What you should do:
Starting at the line containing "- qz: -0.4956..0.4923" and ending at the line containing "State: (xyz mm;", print every line of the material below exactly, both ends included, and stop there.

Data to process:
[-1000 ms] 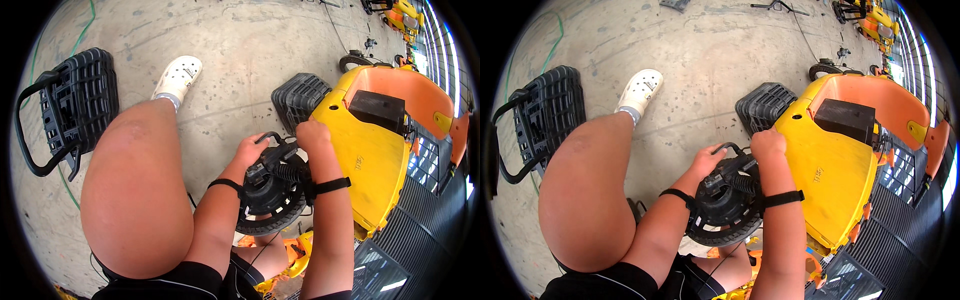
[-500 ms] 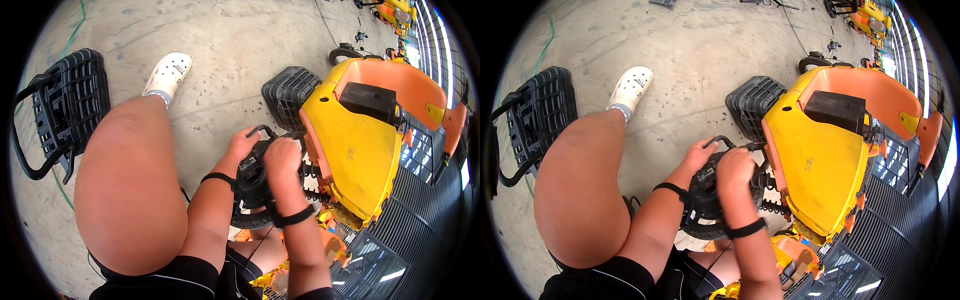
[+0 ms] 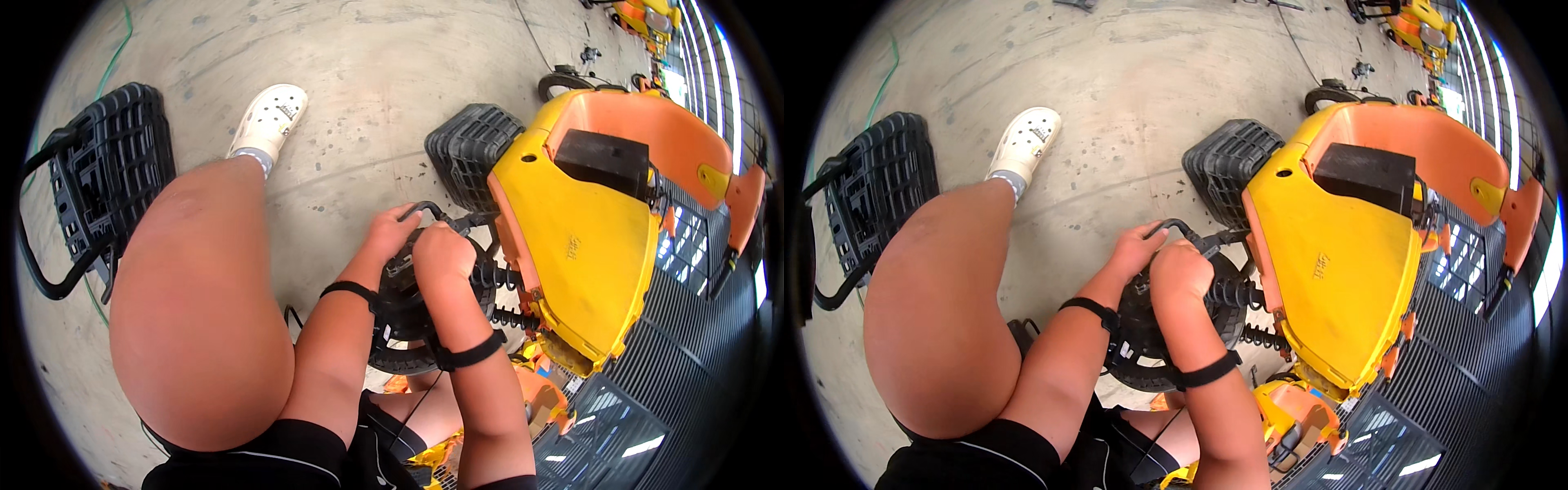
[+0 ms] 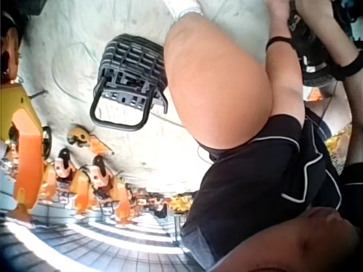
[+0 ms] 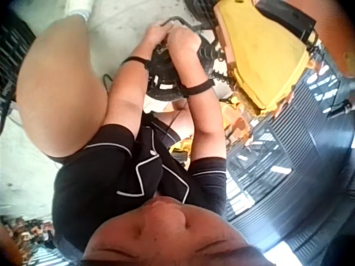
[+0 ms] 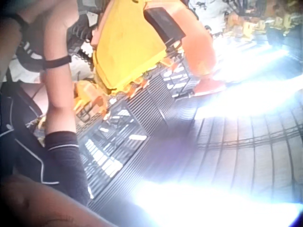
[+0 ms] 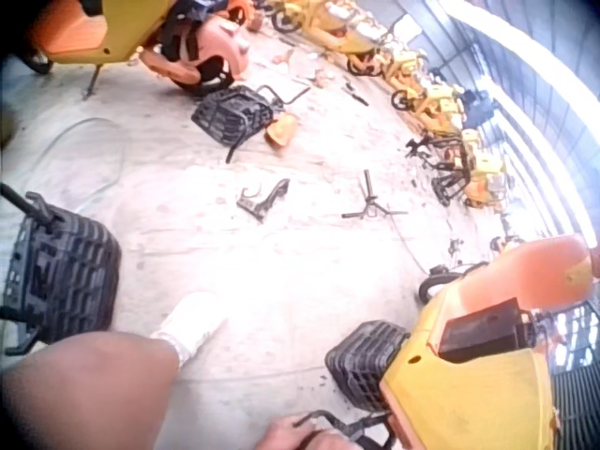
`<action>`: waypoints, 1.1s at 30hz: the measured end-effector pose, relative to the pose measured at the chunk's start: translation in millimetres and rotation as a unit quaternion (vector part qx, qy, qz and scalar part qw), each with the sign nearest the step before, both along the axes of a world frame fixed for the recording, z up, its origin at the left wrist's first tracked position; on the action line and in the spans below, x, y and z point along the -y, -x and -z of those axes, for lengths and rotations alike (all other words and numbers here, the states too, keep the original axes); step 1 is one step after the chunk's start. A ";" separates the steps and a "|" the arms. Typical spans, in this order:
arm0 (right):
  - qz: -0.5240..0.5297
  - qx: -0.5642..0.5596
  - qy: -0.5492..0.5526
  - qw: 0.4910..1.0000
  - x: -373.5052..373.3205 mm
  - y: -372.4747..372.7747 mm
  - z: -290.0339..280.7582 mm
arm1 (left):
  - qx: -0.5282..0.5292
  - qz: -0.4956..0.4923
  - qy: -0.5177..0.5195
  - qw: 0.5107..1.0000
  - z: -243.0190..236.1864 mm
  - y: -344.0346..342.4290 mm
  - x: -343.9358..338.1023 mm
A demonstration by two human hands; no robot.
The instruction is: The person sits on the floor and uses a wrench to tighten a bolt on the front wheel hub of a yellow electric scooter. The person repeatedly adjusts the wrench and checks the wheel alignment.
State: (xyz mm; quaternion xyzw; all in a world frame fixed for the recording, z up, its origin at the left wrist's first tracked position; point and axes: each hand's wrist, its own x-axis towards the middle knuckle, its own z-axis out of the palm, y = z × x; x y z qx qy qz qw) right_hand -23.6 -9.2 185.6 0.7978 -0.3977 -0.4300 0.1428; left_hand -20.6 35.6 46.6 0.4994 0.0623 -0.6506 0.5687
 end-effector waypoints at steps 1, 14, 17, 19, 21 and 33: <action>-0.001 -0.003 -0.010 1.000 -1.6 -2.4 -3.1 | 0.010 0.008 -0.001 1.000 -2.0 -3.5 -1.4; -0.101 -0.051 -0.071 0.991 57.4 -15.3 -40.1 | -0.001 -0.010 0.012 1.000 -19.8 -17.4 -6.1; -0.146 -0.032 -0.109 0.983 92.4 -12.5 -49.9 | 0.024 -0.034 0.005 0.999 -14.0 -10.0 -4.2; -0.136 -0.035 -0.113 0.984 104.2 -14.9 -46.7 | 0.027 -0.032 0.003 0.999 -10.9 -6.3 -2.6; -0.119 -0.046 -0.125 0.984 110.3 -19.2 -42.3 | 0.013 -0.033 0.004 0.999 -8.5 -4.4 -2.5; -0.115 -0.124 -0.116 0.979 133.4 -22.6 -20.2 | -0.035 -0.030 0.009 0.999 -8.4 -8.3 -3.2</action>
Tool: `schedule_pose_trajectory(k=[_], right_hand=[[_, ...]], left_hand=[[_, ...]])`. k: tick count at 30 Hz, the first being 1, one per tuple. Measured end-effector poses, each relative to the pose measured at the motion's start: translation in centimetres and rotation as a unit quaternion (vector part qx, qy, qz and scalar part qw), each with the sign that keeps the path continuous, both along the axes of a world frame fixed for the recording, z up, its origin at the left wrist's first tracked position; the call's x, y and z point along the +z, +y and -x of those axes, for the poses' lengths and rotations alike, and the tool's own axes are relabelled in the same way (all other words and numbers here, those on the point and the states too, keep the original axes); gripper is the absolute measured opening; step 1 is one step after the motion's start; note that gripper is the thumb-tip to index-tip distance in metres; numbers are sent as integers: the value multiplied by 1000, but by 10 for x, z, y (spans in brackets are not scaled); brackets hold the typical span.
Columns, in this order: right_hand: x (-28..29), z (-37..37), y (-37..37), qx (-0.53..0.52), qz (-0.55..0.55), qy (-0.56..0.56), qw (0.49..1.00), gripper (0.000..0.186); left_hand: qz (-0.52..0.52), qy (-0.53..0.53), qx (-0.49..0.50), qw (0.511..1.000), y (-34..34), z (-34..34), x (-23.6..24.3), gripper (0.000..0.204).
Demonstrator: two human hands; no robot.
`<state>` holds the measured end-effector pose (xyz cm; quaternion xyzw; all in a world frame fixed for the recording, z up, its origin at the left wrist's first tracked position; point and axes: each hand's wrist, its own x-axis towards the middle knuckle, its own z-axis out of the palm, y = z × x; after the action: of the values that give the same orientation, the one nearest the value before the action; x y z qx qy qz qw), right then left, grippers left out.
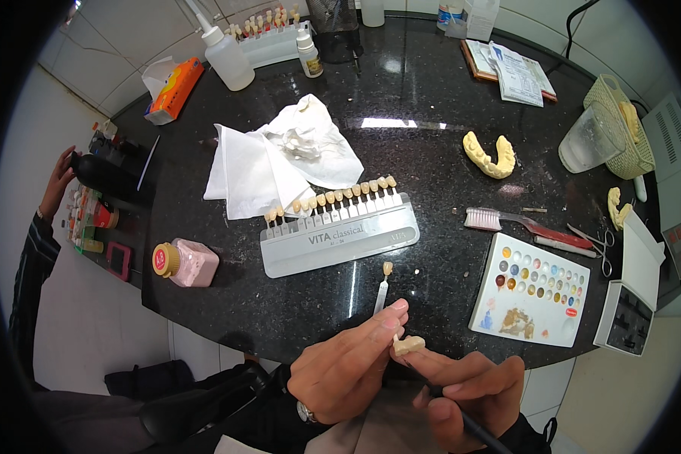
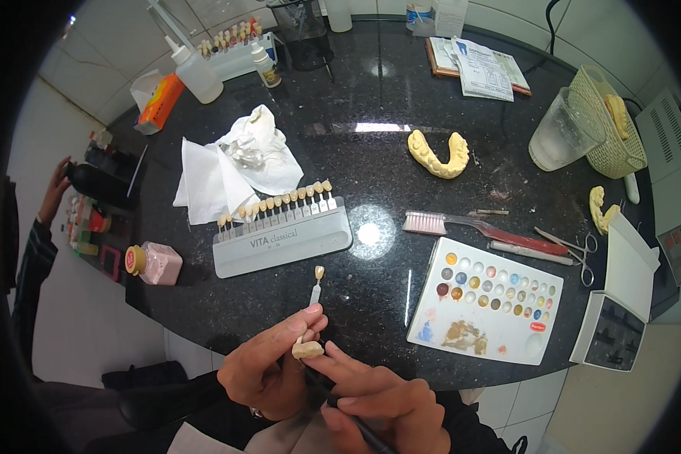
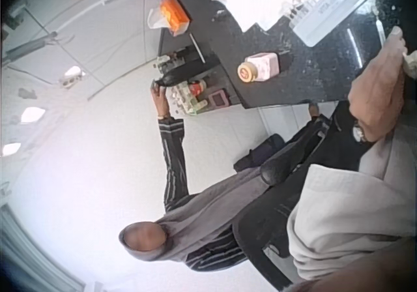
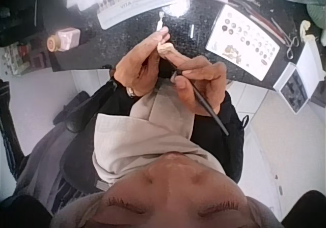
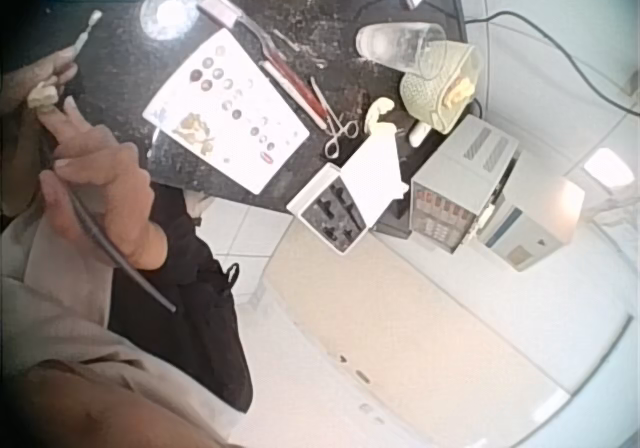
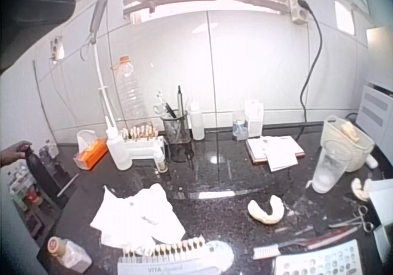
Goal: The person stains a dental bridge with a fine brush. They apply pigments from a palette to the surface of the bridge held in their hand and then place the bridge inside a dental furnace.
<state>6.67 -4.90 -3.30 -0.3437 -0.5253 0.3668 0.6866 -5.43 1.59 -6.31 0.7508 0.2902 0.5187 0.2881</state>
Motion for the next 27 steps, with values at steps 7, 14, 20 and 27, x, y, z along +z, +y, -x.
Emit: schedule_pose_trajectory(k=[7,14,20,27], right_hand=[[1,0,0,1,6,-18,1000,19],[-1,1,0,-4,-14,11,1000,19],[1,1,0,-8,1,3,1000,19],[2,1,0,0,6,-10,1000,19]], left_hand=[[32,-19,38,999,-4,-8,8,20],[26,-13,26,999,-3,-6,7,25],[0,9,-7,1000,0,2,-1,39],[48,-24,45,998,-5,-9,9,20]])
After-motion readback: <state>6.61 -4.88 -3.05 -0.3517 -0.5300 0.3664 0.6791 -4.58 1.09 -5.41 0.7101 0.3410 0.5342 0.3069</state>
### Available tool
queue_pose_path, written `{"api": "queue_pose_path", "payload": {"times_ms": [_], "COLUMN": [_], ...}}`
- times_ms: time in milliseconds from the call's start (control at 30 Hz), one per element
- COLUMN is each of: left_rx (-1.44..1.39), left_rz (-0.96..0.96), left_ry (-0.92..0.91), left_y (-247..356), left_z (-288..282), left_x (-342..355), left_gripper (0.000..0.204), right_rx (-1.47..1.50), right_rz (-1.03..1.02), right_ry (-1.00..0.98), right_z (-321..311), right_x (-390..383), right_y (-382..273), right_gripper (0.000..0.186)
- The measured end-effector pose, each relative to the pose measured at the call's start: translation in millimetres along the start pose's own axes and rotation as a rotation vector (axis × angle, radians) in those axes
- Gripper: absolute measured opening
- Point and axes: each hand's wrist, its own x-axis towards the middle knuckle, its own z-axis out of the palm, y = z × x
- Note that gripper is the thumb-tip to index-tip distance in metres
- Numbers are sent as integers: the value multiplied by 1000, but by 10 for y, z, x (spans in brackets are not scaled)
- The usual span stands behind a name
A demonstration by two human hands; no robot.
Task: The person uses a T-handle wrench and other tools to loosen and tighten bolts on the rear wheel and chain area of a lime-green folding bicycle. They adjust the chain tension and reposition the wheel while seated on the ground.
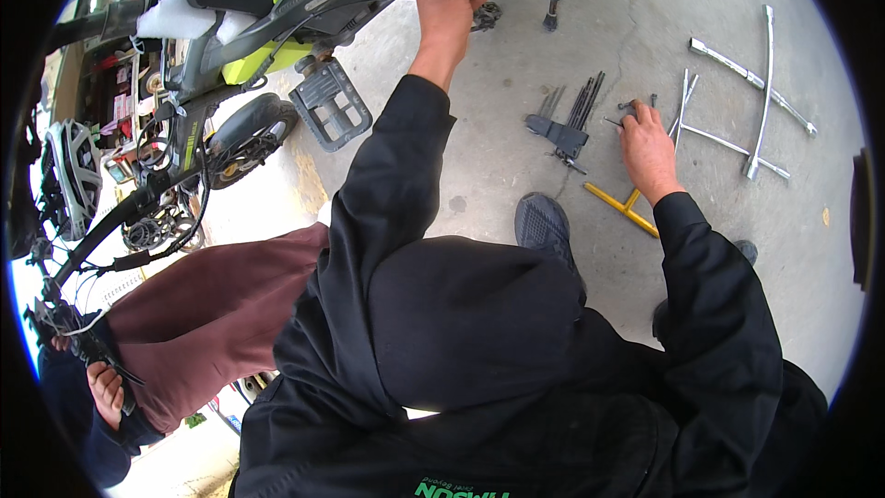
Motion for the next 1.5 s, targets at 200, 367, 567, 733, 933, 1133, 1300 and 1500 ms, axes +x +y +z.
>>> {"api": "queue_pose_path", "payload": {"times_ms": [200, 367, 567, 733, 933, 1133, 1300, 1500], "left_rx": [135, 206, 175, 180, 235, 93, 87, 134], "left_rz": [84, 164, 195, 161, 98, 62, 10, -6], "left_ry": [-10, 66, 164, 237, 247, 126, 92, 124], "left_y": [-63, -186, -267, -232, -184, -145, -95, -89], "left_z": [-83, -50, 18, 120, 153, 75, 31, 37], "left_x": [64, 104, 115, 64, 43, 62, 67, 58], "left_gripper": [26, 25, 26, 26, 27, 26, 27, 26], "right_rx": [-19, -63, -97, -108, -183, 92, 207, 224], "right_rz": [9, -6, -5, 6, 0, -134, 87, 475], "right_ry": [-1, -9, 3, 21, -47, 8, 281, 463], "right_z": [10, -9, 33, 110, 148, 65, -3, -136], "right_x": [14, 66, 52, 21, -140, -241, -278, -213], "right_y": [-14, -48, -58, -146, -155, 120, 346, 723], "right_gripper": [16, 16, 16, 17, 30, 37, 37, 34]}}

Answer section:
  - qz: -0.4956..0.4923
  - qy: -0.5177..0.5195
  - qw: 0.5107..1.0000
  - z: -243.0190..236.1864 mm
  - y: -344.0346..342.4290 mm
  - x: -343.9358..338.1023 mm
A demonstration by two human hands; no robot.
The instruction is: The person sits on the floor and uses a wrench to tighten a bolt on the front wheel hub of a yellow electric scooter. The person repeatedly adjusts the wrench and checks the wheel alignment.
State: (xyz mm; quaternion xyzw; all in a world frame fixed for the recording, z up, its origin at the left wrist's first tracked position; point and axes: each hand's wrist, its own x-axis towards the middle knuckle, its own z-axis out of the palm, y = z × x; x y z qx qy qz qw) right_hand -23.6 -9.2 185.6 0.7978 -0.3977 -0.4300 0.1428; left_hand -20.6 35.6 46.6 0.4994 0.0623 -0.6506 0.5687

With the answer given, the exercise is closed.